* _WHAT TO WORK ON_
A single figure is the whole answer: the number of lines in the entries that contain "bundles".

* _MATERIAL TO PROCESS_

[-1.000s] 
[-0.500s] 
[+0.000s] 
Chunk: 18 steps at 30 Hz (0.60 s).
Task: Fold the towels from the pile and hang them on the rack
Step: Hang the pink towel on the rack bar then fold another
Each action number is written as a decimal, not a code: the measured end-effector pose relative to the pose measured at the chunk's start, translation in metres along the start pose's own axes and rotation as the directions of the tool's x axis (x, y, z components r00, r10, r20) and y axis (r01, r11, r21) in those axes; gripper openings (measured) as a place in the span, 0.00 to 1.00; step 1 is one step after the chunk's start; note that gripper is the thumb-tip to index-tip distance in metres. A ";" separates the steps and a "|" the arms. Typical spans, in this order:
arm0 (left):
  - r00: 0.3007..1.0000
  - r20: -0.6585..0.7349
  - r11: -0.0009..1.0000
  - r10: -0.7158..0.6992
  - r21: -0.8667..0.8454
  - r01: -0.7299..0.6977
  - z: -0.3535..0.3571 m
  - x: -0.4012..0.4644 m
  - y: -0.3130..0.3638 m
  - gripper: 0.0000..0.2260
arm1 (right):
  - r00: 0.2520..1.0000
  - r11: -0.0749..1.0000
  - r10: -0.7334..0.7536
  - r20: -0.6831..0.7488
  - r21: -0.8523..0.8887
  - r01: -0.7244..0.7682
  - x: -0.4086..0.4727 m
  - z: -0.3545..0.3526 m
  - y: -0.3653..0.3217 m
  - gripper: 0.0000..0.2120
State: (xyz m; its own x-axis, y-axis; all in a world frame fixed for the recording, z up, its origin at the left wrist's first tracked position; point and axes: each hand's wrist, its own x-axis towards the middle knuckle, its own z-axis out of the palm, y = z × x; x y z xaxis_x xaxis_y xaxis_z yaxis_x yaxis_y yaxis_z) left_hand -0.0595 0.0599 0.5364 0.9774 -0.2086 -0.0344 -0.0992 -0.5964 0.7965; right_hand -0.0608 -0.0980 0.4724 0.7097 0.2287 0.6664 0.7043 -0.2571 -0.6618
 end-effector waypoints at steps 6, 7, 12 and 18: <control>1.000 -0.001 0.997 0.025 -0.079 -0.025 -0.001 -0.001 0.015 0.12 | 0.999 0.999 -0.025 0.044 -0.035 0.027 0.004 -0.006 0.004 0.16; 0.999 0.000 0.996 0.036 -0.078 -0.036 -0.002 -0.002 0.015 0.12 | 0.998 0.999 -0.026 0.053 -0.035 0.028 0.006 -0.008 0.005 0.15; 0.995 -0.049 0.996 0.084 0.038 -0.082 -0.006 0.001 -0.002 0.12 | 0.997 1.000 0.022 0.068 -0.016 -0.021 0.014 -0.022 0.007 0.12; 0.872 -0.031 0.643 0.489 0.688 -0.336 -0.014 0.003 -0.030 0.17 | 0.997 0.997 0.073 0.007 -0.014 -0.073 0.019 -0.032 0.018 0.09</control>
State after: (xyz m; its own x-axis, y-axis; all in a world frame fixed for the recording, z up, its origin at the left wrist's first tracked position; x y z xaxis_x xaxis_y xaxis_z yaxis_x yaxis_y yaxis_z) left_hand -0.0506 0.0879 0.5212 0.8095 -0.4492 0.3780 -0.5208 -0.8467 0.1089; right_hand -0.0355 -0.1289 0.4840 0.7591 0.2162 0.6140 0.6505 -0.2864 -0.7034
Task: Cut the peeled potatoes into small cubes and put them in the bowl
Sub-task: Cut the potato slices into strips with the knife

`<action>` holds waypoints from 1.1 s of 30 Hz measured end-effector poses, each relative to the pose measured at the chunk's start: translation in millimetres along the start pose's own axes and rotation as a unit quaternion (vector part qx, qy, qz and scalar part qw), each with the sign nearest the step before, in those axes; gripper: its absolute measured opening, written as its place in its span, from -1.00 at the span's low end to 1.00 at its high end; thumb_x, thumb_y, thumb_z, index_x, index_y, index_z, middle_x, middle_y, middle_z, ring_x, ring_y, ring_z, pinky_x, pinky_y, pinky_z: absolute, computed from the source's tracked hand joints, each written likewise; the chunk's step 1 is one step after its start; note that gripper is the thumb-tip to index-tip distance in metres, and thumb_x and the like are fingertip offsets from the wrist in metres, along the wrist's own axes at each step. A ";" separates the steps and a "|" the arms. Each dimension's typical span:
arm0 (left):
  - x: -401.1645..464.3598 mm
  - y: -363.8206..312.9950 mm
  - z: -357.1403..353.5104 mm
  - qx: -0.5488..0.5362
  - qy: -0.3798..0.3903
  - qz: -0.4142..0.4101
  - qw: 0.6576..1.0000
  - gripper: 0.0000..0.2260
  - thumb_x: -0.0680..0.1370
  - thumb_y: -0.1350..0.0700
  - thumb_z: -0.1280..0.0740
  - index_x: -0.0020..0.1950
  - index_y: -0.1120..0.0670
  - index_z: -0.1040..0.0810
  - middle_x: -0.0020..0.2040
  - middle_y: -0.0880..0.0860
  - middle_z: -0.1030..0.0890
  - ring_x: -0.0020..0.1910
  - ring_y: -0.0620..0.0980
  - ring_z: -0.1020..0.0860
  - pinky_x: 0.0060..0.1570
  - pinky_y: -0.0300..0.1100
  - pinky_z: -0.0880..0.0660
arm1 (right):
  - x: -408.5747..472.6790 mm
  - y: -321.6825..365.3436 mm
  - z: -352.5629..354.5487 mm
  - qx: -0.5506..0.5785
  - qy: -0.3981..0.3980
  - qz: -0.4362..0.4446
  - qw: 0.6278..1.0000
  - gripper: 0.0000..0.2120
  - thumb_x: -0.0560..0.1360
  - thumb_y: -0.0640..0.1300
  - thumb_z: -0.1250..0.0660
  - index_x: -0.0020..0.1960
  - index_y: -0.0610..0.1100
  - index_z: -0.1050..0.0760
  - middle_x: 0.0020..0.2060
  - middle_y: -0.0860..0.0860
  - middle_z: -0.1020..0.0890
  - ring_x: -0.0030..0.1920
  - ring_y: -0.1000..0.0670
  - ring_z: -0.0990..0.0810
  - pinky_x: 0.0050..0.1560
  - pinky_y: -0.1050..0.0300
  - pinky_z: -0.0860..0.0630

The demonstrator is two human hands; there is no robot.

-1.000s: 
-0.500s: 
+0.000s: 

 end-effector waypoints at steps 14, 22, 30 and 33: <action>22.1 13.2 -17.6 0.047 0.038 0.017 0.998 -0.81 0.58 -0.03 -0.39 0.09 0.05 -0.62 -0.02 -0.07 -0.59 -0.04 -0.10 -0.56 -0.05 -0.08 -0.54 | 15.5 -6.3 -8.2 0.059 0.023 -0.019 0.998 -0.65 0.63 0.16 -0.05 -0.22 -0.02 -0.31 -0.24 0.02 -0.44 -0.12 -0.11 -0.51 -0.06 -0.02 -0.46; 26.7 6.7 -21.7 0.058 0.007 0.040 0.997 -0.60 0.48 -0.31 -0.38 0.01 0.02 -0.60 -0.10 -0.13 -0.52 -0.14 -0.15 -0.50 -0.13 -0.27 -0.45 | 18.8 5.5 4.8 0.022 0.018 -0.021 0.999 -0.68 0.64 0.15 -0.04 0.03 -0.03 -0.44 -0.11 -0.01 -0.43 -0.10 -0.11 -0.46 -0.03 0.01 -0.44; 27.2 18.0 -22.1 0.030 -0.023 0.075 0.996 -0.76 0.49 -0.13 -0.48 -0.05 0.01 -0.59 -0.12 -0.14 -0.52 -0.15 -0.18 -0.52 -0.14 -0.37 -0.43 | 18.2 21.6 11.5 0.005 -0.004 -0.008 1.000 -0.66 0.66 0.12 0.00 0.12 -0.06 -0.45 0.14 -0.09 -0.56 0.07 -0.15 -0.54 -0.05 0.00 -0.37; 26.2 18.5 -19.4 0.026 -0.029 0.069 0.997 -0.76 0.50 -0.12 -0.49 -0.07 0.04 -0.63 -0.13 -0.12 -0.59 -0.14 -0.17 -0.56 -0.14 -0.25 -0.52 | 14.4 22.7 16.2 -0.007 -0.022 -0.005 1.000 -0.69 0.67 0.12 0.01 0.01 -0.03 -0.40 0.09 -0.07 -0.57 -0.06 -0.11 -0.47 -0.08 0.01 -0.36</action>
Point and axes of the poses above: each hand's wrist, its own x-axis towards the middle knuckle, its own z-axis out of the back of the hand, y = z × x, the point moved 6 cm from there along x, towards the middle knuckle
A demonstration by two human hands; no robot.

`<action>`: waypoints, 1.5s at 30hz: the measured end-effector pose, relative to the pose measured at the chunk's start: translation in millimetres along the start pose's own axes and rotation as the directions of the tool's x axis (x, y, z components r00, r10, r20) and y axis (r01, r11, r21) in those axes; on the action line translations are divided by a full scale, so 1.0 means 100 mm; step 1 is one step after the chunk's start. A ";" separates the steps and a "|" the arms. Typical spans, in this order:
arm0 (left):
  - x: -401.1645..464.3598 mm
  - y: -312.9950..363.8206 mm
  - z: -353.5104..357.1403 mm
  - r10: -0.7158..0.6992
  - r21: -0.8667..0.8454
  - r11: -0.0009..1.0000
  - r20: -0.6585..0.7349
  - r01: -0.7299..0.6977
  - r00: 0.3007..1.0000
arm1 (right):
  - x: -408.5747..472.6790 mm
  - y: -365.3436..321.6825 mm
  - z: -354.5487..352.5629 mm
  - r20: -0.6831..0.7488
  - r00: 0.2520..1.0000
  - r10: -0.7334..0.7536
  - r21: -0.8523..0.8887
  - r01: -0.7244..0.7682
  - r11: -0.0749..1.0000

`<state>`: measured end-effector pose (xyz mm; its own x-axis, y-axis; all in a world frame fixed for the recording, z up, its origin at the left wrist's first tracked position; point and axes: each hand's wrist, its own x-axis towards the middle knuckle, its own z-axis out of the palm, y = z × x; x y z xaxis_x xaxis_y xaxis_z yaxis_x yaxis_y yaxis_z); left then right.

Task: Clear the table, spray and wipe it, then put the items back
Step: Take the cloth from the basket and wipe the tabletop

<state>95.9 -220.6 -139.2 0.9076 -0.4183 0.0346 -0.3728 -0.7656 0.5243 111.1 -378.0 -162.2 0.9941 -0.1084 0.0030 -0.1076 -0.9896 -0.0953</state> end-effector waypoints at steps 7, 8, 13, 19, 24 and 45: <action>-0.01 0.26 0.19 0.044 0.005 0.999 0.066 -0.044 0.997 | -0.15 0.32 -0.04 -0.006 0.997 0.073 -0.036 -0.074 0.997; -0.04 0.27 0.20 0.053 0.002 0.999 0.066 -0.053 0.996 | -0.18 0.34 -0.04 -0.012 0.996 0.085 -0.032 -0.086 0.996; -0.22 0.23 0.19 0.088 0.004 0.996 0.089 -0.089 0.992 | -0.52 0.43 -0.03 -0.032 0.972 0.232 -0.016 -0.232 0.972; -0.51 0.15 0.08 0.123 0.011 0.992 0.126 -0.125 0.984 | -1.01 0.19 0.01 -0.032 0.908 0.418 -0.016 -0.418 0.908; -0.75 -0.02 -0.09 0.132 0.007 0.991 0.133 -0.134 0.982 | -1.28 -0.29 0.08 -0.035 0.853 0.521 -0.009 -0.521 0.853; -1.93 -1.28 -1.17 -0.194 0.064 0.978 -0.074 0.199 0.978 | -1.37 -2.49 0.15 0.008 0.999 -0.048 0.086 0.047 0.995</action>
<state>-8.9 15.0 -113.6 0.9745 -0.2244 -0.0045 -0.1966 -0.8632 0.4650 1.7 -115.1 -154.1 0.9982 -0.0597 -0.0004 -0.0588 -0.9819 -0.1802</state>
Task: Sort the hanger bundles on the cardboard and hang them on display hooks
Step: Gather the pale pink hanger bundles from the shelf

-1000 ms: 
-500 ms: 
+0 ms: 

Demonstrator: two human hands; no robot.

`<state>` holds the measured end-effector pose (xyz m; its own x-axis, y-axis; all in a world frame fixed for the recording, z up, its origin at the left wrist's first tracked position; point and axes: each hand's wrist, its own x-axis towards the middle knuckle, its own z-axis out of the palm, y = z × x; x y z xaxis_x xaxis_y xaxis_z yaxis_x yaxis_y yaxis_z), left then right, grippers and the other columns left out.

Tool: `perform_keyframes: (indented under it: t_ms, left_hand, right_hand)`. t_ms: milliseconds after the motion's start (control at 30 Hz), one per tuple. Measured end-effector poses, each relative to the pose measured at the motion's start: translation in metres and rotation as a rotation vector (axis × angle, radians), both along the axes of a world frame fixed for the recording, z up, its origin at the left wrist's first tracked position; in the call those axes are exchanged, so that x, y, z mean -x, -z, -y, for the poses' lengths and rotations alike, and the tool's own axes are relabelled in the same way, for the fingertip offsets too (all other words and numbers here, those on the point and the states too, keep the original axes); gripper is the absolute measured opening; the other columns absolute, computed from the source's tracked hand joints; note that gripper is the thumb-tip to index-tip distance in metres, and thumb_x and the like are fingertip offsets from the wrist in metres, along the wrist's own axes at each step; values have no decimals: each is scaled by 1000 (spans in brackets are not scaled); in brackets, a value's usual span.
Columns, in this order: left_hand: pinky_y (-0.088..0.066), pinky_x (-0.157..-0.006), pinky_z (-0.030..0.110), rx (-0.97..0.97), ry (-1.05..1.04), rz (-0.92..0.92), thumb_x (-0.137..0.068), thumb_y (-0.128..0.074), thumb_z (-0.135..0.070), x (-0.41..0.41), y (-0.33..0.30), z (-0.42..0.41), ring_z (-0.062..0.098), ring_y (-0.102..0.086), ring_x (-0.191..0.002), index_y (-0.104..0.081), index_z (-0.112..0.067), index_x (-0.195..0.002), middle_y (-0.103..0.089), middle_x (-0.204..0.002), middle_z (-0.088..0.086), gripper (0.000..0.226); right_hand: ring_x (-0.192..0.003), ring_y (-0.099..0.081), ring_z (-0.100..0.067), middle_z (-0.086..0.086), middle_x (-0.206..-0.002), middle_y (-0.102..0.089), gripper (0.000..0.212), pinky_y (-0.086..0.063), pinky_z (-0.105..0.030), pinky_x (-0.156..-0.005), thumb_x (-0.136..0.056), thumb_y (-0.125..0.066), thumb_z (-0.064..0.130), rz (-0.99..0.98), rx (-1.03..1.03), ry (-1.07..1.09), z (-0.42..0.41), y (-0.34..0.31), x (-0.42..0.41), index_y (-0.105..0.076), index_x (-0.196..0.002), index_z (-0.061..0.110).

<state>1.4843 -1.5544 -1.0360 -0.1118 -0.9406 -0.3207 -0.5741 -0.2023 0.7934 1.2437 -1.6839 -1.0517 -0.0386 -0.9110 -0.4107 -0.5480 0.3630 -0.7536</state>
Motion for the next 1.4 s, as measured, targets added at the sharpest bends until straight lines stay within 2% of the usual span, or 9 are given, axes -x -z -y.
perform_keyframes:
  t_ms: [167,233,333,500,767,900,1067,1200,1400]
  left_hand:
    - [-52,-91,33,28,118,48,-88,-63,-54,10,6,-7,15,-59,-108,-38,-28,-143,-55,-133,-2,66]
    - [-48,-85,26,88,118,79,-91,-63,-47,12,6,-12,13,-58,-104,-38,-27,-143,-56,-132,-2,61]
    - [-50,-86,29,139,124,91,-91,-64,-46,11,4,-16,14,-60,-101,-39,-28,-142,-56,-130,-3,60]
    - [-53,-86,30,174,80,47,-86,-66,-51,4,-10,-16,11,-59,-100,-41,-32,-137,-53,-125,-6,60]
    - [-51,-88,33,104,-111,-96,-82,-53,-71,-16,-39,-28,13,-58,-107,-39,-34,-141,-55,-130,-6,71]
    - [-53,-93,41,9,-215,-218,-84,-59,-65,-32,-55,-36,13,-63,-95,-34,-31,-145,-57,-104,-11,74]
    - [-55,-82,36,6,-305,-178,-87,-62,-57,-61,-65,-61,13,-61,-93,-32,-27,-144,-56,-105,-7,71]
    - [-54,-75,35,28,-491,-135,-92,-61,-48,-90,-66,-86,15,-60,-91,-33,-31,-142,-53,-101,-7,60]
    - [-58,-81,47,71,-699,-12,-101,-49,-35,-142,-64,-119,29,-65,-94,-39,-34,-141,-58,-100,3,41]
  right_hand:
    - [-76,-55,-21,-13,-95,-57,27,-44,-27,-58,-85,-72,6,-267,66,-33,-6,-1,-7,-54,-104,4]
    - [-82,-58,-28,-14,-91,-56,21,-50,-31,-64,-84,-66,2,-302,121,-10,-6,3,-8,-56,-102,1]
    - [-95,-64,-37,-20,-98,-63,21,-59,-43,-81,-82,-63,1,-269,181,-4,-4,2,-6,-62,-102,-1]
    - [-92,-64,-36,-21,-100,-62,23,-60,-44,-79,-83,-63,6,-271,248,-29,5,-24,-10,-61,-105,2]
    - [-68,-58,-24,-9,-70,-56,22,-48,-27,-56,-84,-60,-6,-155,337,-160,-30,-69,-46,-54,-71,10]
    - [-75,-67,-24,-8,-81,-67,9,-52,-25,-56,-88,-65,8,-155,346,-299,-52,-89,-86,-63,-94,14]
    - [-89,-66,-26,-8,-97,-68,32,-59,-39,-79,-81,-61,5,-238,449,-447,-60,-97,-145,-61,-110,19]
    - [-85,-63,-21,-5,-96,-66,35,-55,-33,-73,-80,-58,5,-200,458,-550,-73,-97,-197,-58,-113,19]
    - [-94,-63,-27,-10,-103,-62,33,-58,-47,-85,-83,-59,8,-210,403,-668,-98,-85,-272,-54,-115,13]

* _TASK RESPONSE_
2